The activity of these two systems is largely controlled by two related metallopeptidases, angiotensin-converting enzyme (ACE) and neutral endopeptidase 24.11 (NEP 24.11). Specific inhibitors of ACE, the principal enzyme responsible for angiotensin II (Ang II) formation, are now established therapy for heart failure (6). ACE inhibition can, however, result in a decline in renal function (7). The enzyme NEP 24.11 cleaves and inactivates the natriuretic peptides (8), and inhibition of NEP has been shown to increase endogenous ANP and BNP levels in association with beneficial hemodynamic and renal effects in heart failure (9-11). The opposing natures of the RAAS and natriuretic peptide systems suggest that coinhibition of these two enzymes may be a valuable therapeutic approach in human heart failure. Indeed, a number of recent studies examining combined ACE and NEP inhibition in models of heart failure have demonstrated additional hemodynamic and renal benefits over those achieved with either inhibitor alone (12-15).

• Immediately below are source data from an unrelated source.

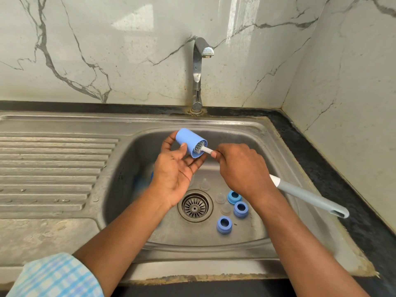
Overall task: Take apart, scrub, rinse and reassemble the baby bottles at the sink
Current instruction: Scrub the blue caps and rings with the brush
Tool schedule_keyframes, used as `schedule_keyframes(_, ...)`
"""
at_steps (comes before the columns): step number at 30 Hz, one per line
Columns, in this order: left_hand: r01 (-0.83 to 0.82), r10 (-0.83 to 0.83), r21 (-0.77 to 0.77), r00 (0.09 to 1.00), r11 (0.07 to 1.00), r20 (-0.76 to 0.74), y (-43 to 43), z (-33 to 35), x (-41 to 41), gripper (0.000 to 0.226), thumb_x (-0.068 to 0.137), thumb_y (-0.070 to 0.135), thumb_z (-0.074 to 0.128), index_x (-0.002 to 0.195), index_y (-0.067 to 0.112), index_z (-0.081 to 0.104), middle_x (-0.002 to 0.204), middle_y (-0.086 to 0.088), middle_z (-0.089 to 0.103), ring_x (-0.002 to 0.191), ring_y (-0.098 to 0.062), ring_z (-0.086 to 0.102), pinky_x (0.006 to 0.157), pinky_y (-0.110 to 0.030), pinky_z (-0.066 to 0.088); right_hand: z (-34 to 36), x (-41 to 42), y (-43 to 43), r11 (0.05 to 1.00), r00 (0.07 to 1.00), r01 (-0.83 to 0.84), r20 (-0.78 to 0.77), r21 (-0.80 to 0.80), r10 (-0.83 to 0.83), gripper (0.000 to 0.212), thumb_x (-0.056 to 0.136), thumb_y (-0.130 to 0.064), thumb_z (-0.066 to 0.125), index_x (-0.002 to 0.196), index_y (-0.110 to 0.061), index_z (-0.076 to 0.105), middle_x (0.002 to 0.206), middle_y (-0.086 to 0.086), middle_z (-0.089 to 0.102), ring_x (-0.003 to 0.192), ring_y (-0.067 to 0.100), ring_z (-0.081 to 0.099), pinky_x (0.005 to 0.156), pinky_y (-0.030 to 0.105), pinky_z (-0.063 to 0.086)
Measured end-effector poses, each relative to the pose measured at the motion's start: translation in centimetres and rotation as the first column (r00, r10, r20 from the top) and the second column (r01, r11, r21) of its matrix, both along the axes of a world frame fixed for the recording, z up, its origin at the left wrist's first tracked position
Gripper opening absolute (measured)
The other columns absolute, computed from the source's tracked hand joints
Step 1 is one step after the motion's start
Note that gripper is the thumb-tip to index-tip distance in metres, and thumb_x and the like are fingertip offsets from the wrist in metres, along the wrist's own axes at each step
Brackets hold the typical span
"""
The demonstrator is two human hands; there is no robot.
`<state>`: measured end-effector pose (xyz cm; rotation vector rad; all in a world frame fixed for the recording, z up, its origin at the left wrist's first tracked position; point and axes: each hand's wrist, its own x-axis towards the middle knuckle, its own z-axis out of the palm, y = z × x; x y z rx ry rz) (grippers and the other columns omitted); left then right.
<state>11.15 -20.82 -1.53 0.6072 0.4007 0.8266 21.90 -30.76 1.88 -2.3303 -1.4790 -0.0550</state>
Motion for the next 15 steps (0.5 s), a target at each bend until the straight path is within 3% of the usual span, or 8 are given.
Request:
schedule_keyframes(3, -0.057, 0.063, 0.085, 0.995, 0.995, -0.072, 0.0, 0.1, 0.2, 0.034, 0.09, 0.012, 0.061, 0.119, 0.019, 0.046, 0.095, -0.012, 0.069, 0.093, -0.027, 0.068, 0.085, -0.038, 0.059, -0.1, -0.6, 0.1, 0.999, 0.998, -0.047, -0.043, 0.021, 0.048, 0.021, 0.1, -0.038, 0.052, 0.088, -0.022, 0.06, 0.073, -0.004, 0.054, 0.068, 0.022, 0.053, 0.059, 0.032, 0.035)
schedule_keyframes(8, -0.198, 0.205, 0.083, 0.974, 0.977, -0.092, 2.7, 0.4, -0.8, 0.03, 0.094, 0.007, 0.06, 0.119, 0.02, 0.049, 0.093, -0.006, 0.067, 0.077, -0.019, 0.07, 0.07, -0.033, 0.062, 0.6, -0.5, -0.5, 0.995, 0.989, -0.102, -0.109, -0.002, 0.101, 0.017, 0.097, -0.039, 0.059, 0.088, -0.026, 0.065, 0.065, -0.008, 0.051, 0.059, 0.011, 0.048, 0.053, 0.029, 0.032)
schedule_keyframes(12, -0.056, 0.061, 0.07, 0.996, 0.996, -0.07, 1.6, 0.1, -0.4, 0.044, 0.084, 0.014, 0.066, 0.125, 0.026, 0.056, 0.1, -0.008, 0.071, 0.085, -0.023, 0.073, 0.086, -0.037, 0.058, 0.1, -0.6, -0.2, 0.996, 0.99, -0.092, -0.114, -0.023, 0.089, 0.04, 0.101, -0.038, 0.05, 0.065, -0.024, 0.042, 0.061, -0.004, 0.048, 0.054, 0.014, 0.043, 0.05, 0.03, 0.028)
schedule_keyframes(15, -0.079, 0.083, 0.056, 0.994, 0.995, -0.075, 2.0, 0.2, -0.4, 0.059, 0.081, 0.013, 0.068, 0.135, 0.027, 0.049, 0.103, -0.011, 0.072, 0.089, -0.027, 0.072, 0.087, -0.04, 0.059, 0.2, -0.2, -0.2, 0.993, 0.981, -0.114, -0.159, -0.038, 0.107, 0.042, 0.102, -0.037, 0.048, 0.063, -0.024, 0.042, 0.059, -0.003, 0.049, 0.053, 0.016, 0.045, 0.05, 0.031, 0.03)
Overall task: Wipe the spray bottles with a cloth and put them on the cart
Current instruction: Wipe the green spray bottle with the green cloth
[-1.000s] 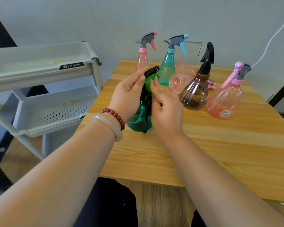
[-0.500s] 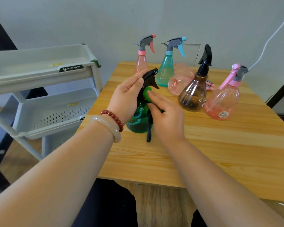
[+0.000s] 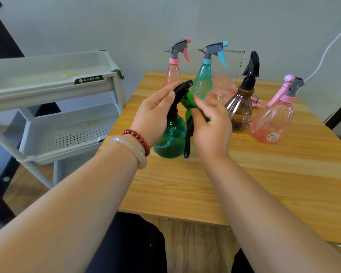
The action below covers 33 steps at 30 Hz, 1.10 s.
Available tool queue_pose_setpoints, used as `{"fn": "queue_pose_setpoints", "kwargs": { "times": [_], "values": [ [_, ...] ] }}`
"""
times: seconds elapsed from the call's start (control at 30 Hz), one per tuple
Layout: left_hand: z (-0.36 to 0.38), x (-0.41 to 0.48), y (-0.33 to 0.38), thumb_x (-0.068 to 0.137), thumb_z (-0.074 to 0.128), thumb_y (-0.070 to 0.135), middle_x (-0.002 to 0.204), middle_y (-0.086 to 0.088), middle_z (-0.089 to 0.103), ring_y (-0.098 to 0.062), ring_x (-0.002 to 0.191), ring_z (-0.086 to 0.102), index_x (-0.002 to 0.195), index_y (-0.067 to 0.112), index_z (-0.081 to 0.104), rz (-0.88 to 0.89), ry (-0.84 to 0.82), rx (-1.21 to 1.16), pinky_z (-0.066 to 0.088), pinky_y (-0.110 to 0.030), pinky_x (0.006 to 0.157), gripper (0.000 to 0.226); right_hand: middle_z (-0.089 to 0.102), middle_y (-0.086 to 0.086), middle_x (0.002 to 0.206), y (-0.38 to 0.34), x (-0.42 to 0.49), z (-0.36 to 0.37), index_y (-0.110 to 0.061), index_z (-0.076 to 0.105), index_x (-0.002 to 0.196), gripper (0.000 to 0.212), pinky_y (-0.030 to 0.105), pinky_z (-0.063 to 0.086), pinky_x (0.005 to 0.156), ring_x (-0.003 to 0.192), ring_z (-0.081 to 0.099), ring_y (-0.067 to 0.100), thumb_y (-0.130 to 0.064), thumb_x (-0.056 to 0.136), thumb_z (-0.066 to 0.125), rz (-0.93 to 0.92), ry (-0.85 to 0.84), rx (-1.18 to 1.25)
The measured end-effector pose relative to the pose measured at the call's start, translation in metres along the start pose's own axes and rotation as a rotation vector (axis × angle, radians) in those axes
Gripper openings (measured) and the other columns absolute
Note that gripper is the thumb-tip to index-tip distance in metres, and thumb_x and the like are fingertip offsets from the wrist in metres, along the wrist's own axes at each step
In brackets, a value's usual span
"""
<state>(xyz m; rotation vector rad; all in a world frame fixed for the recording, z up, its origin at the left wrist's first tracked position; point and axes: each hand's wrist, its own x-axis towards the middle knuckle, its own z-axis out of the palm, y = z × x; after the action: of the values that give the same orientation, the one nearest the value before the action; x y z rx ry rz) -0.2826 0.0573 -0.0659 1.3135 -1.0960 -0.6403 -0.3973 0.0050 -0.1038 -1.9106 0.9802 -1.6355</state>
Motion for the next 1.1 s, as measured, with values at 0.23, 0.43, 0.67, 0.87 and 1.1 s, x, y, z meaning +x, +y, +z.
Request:
{"fn": "queue_pose_setpoints", "kwargs": {
  "times": [0.23, 0.43, 0.67, 0.87, 1.1],
  "values": [
    [-0.004, 0.0, -0.003, 0.107, 0.042, 0.021, 0.123, 0.006, 0.067, -0.007, 0.115, 0.063, 0.131, 0.029, 0.063, -0.004, -0.014, -0.024, 0.049, -0.034, 0.105, 0.033, 0.059, 0.0, 0.102, -0.003, -0.017, 0.008, -0.007, 0.068, 0.121, 0.033, 0.003, 0.037, 0.087, 0.096, 0.051, -0.001, -0.001, 0.09, 0.061, -0.105, -0.157, -0.021],
    [-0.002, 0.0, -0.002, 0.106, 0.043, 0.018, 0.114, 0.013, 0.07, 0.004, 0.105, 0.064, 0.131, 0.027, 0.064, -0.012, 0.012, -0.02, 0.051, -0.017, 0.094, 0.033, 0.057, -0.005, 0.099, -0.013, 0.003, 0.009, -0.009, 0.069, 0.121, 0.034, 0.001, 0.035, 0.082, 0.086, 0.05, -0.003, -0.002, 0.089, 0.062, -0.089, -0.014, -0.037],
    [-0.003, 0.0, -0.002, 0.107, 0.042, 0.022, 0.122, 0.011, 0.065, 0.001, 0.112, 0.06, 0.135, 0.027, 0.061, 0.008, 0.016, 0.021, 0.048, -0.022, 0.101, 0.034, 0.06, -0.006, 0.1, -0.003, 0.003, -0.002, -0.009, 0.071, 0.118, 0.031, -0.001, 0.035, 0.084, 0.092, 0.051, -0.004, -0.001, 0.089, 0.063, -0.1, -0.097, -0.065],
    [-0.005, 0.001, -0.003, 0.107, 0.042, 0.022, 0.121, 0.011, 0.067, -0.005, 0.115, 0.062, 0.132, 0.028, 0.063, 0.005, 0.013, 0.027, 0.049, -0.031, 0.105, 0.033, 0.057, -0.003, 0.099, -0.008, -0.01, 0.014, -0.006, 0.069, 0.12, 0.034, 0.0, 0.035, 0.083, 0.093, 0.053, 0.006, 0.001, 0.088, 0.062, -0.141, -0.126, -0.073],
    [-0.003, -0.001, 0.0, 0.107, 0.042, 0.021, 0.11, 0.022, 0.066, 0.003, 0.105, 0.062, 0.128, 0.032, 0.063, 0.014, 0.017, 0.047, 0.049, -0.023, 0.099, 0.032, 0.059, -0.004, 0.099, -0.01, 0.006, 0.002, -0.006, 0.07, 0.118, 0.031, -0.001, 0.036, 0.082, 0.094, 0.049, -0.003, 0.0, 0.089, 0.062, -0.097, 0.033, -0.048]
  ]
}}
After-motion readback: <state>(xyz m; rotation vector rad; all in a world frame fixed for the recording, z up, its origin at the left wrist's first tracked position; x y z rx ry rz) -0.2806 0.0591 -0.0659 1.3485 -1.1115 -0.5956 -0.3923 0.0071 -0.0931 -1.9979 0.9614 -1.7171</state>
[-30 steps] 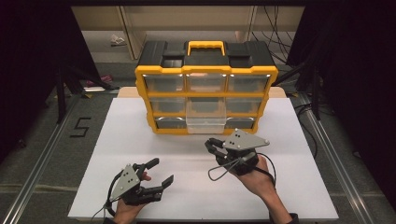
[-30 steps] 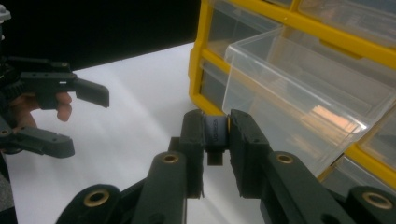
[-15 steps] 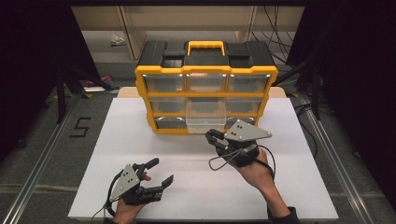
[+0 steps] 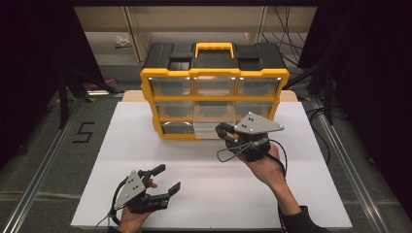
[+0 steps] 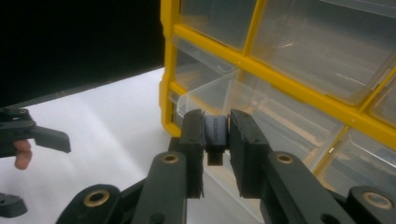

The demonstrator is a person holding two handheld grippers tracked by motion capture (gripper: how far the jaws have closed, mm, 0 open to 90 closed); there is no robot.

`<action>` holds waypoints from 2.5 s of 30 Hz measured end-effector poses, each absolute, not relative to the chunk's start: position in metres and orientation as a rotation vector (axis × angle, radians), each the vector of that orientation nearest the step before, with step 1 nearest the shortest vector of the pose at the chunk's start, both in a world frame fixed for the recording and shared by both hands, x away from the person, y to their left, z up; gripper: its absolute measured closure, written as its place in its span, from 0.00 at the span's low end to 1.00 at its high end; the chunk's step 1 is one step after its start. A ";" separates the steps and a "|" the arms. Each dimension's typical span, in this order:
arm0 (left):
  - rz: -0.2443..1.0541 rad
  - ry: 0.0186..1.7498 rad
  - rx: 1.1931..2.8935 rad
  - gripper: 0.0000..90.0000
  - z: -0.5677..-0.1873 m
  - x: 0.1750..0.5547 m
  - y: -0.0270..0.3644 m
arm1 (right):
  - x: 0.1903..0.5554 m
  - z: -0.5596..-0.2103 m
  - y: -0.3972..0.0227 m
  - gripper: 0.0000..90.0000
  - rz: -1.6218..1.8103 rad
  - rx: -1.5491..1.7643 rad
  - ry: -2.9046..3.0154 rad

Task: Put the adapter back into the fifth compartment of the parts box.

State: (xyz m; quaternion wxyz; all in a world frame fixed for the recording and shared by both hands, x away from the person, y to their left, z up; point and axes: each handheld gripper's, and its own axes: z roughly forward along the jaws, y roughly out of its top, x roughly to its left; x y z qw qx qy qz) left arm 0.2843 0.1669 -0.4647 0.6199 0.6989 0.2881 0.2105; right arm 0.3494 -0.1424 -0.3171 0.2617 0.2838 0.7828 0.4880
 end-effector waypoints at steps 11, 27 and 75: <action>0.483 0.662 1.607 0.26 -0.465 0.284 0.167 | 0.366 -0.314 -0.141 0.85 1.305 0.806 2.111; 0.485 0.658 1.608 0.26 -0.465 0.284 0.166 | 0.384 -0.310 -0.139 0.85 1.276 0.851 2.102; 0.483 0.659 1.609 0.26 -0.465 0.284 0.166 | 0.382 -0.309 -0.124 0.42 1.247 0.866 2.128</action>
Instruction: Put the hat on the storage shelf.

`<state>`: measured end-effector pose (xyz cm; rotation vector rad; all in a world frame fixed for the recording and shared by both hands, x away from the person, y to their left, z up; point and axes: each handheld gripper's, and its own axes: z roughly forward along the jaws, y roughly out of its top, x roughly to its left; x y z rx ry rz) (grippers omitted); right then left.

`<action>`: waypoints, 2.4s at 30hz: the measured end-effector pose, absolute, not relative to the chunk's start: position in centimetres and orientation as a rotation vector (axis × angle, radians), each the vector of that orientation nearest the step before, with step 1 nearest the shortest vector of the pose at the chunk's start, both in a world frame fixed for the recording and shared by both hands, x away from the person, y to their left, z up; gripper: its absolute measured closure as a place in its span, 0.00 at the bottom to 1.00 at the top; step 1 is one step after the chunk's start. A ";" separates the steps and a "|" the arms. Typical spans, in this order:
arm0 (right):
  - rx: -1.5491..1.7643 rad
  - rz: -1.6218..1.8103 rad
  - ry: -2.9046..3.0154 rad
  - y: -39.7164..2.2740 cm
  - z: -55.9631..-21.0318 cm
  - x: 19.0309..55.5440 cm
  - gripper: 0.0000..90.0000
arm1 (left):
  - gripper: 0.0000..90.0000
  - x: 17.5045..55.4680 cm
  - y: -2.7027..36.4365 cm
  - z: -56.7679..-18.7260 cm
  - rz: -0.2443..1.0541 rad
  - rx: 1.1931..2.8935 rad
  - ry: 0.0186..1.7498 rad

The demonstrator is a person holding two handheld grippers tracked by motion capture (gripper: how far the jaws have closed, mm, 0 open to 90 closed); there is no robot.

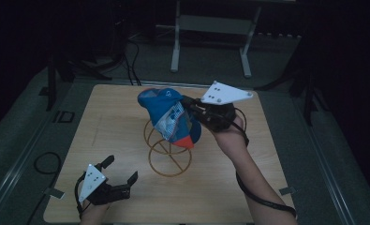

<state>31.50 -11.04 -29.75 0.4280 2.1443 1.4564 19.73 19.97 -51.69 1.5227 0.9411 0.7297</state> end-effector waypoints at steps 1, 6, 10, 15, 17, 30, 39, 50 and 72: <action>0.425 1.457 2.152 -10.7 -29.9 31.6 1.00 | 0.02 19.7 20.0 -51.8 0.731 1.524 0.943; 0.430 1.466 2.200 -9.7 -30.6 32.0 1.00 | 0.02 19.7 19.9 -52.2 0.716 1.532 0.945; 0.426 1.458 2.236 -9.2 -31.1 32.3 1.00 | 0.02 19.7 19.8 -52.4 0.712 1.539 0.943; 0.438 1.452 2.264 -8.8 -31.9 32.9 1.00 | 0.02 19.7 19.7 -52.5 0.710 1.557 0.935; 0.449 1.464 2.267 -8.8 -32.1 33.0 1.00 | 0.02 19.7 19.7 -52.5 0.709 1.556 0.935; 0.460 1.445 2.327 -8.8 -33.8 33.2 0.92 | 0.02 19.6 19.8 -52.8 0.698 1.579 0.926; 0.526 1.454 2.323 -10.5 -34.7 33.7 0.81 | 0.02 19.7 19.8 -52.9 0.694 1.575 0.934; 0.548 1.502 2.308 -12.8 -35.2 33.0 0.74 | 0.02 19.7 19.7 -53.0 0.686 1.581 0.933; 0.650 1.544 2.256 -17.4 -36.9 33.0 0.34 | 0.02 19.7 19.6 -53.1 0.675 1.579 0.928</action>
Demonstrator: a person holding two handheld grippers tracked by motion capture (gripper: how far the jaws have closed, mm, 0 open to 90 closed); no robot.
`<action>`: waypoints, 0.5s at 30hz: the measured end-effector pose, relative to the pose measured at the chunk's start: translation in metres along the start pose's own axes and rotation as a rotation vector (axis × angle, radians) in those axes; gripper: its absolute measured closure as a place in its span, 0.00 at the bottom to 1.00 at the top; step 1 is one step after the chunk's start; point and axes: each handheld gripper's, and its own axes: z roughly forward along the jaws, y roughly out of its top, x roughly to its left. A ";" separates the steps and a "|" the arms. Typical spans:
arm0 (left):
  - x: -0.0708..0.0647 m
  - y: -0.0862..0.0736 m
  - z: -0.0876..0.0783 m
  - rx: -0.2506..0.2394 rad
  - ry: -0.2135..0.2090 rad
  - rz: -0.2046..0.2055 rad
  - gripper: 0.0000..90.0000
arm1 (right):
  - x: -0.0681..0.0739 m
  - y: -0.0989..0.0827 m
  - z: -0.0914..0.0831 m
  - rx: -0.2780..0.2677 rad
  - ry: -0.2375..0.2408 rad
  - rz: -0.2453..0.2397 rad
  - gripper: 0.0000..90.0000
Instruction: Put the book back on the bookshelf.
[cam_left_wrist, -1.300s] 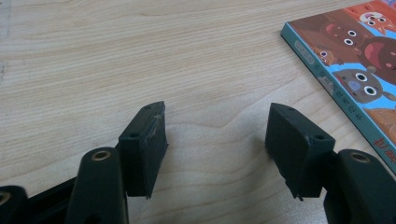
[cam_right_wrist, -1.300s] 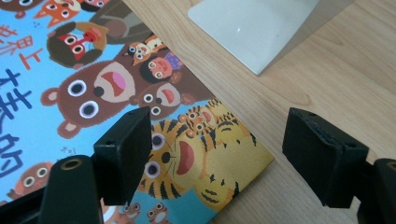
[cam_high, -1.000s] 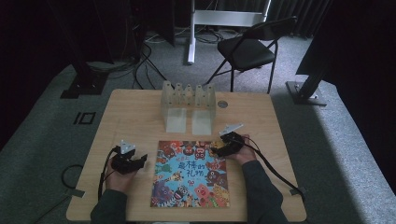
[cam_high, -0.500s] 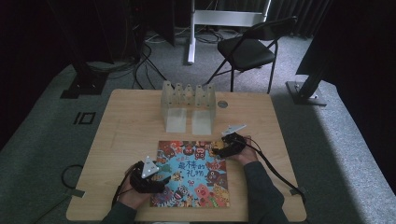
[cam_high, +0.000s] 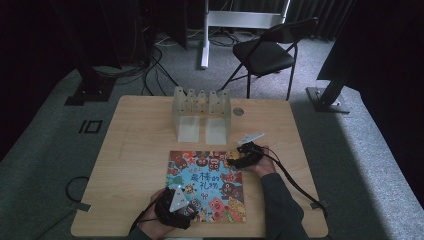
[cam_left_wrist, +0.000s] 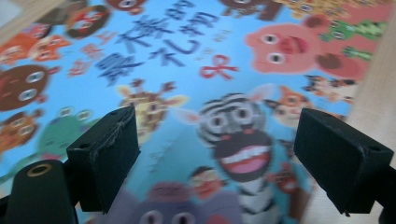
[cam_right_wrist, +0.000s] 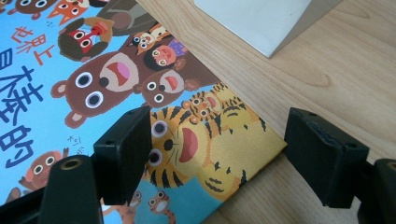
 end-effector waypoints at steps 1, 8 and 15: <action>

As well as degrading the natriuretic peptides, NEP has also been shown to cleave both Ang I and Ang II in vitro (16), and therefore NEP inhibition might be expected to increase Ang II levels. Indeed, NEP inhibition has been shown to enhance infused Ang II levels in essential hypertension (17). It is therefore imperative that both the degree and duration of Ang II repression be closely examined during combined ACE and NEP inhibition. In addition, there is some evidence that the metabolism of ANP and BNP differs. Unlike ANP, the molecular composition of BNP differs considerably among species and is cleaved by NEP at several different sites and different rates in a species-specific manner (18). Furthermore, there is some controversy regarding the involvement of ACE in the metabolism of the natriuretic peptides. Whereas ANP is not considered to be a substrate for ACE (18,19), studies examining the effect of ACE on BNP degradation have shown both negative (18) and positive (19) results in vitro. In rats, Vanneste et al. (19) observed that the plasma half-life of labeled porcine BNP increased from 1.2 to 7 min after captopril administration and to 15.3 min in rats receiving both captopril and the NEP inhibitor, phosphoramidon.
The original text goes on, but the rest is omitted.